Она сама была охвачена неким нетерпением, уступившим место былой растерянности после ареста мужа. Графиня Орлова знала, что дело Михаила, отошедшего от общества уже давно и наверняка не знавшего ни о каких убийственных планах, окажется проще, чем можно было предположить во время его ареста, обставленного мрачно и зловеще – приехали ранним утром, взяли его чуть ли не с постели, создав дикую неразбериху дома. Она никогда не думала, что такое может случиться именно с ними. Но ведь случилось. Арест Волконского был ожидаем, и Катерина, со свойственной ей откровенностью не исключала, что наказание для него будет жестоким, а отпустят его целым и невредимым лишь чудом. Что ж, он сам выбрал свою участь, но Мари-то ее не выбирала. И какое тогда право они, эти Волконские, имеют что-то еще с нее требовать? В частности, этого приезда? Или того хочет заключенный? Равновероятно.
– Мы дети своего отца, за которого я не перестаю беспокоиться, – кивнул сестре Александр. – Тебе, Катя, не кажется, что он… несколько сдал за последнее время?
Молодая женщина кинула на него тяжелый взгляд, – что за участь у него такая, право, сегодня, – получать такие вот удары от родных сестер.
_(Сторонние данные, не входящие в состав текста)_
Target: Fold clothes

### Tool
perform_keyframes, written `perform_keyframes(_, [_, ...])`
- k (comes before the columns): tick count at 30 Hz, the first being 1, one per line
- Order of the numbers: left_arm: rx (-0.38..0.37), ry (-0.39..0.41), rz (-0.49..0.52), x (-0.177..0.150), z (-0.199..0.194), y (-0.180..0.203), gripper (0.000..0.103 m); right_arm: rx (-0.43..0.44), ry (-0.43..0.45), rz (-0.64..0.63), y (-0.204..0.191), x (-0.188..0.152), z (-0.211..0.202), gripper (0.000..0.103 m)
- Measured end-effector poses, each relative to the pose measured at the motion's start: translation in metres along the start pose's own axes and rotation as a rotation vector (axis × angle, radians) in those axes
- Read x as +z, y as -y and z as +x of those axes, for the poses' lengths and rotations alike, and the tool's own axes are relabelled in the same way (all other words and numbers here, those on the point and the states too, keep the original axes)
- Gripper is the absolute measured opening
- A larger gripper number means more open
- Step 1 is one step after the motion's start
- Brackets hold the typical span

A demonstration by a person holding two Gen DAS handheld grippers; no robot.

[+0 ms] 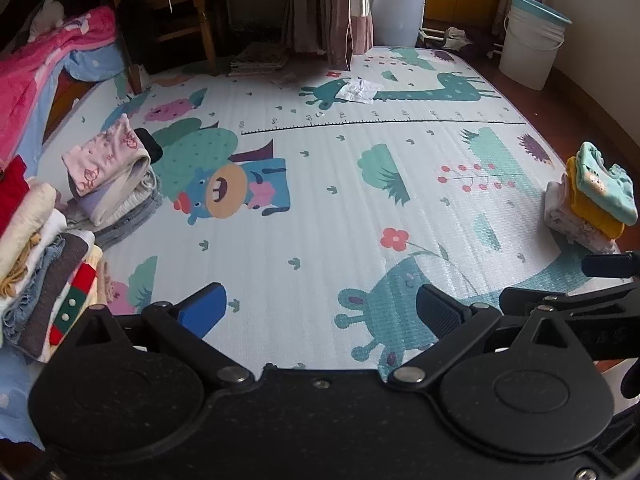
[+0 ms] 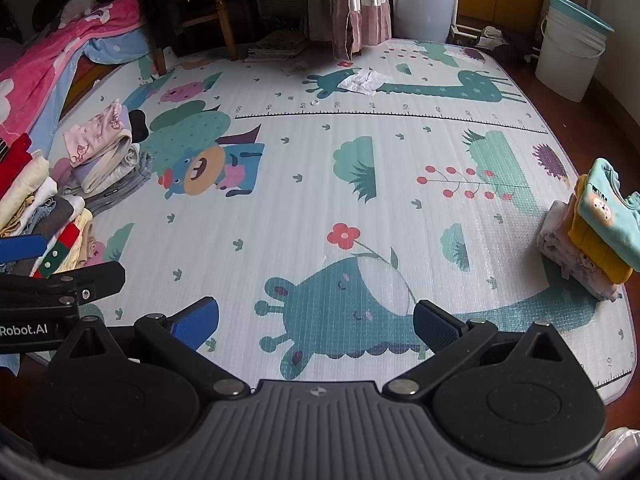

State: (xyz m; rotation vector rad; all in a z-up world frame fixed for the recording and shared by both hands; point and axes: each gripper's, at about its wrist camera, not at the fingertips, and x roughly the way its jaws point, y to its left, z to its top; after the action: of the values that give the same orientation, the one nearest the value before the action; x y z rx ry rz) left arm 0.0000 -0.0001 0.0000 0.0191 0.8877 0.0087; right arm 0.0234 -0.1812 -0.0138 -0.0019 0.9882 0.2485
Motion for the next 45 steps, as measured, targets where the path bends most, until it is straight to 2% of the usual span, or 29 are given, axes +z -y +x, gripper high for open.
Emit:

Сколько бы он не хотел казаться бесчувственным, но их взгляды действительно ранят – и сильно.
– Ты сам себя спроси, почему, – кратко ответила она. – И не смей ему говорить то же самое, что ты мне только что сказал.
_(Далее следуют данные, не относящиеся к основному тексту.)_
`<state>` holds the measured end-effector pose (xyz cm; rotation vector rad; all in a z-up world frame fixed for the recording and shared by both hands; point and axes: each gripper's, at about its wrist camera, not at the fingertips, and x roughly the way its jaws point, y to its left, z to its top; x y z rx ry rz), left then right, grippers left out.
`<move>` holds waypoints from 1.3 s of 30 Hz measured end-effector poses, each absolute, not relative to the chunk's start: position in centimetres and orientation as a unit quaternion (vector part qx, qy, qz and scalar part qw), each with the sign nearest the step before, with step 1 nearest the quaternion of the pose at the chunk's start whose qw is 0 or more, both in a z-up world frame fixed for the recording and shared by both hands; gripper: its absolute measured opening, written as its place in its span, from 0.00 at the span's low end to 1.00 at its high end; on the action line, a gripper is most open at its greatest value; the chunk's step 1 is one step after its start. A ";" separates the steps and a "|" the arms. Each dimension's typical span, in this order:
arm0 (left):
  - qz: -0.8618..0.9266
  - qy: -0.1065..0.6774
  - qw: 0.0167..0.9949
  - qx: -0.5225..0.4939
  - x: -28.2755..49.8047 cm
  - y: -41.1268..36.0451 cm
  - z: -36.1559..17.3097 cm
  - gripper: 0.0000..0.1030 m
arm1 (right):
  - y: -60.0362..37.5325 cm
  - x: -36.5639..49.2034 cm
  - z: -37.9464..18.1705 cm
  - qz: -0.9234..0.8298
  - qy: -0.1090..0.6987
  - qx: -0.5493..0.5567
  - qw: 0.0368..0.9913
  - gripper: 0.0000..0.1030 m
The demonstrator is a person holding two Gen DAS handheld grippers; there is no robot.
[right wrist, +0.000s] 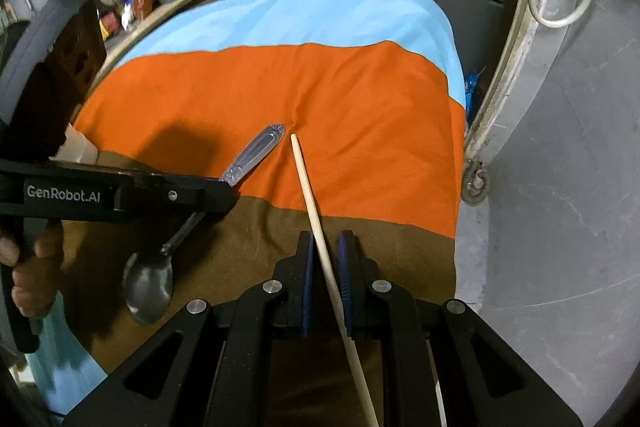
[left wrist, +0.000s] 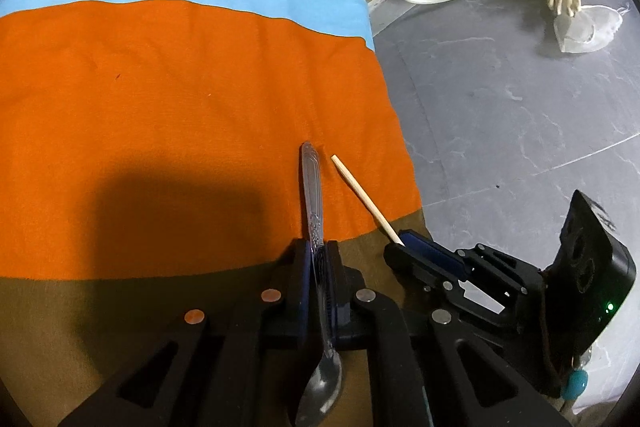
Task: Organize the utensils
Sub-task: 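Close the left tool on the silver spoon while the right tool grasps the wooden chopstick, then lift the spoon and chopstick and carry both over the white caddy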
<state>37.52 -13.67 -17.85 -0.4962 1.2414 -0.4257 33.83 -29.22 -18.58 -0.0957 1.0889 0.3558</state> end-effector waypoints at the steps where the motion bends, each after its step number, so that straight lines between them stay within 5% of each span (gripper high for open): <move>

– Что он выглядит плохо и постарел? – уточнил нарочито легкомысленным тоном Раевский-младшей.
– Нет же. Что ты отпускаешь Машу в Петербург.
– Но ведь она…
– Он ее любит! Неужто сложно понять это? Ах да, тебе сложно. – вздохнула Катерина и встала с дивана в библиотеке, где они четвертью часа ранее нашли друг друга.
…Генерал Раевский, о котором косвенно и упоминалось в разговоре брата с сестрой, чуть позже выслушал все их доводы касательно Маши и необходимости отправить ее в Петербург. Странное равнодушие поселилось в его душе. Нынче оно тоже нисколько не поколебалось. Это, впрочем, была его черта, скорее всего, врожденная, а не приобретенная – испытывать ледяное спокойствие в критические моменты. Во время боев, когда его мундир забрызгивали пятна чужой крови, когда черный дым застилал небо, а неприятель подходил слишком близко, когда под ним убивали лошадей одну за другим, даже когда его собственная грудь ловила пули, Николай Раевский не ощущал озноба паники, тошнотворного страха, заставляющего даже признанных смельчаков бледнеть и отступать в попытке спасти собственную жизнь. Впрочем, и обратного чувства, рожденного все тем же первобытным возбуждением и заставляющего совершать чудеса храбрости, генерал тоже не ощущал в такие мгновения. «Старайся испытать, не трус ли ты», – как-то написал в наставительном письме ему, еще совсем юноше, впервые вступавшему на действительную службу, прославленный двоюродный дед, князь Потемкин-Таврический. Николай испытал себя, но так и не понял, трус ли он или храбрец. Для первого ему не хватало страха, для второго – вдохновенности. А позже, много позже его наивных шестнадцати лет, когда он столь же наивно кинулся искать счастья близ очага семейного, генерал Раевский понял, что битвы в мирной жизни ранят не меньше и требуют такого же спокойствия. Вот и нынче, услышав то, что не хотел бы слышать никогда, он лишь сложил руки на груди и глубоко вздохнул – боль в груди опять напомнила о себе.
– Что же, если она поедет, то кто-то должен отправиться с ней… И да, нельзя допустить, чтобы она повезла туда ребенка… Я подумаю, как все устроить, – проговорил он наконец, преодолев неприятные ощущения.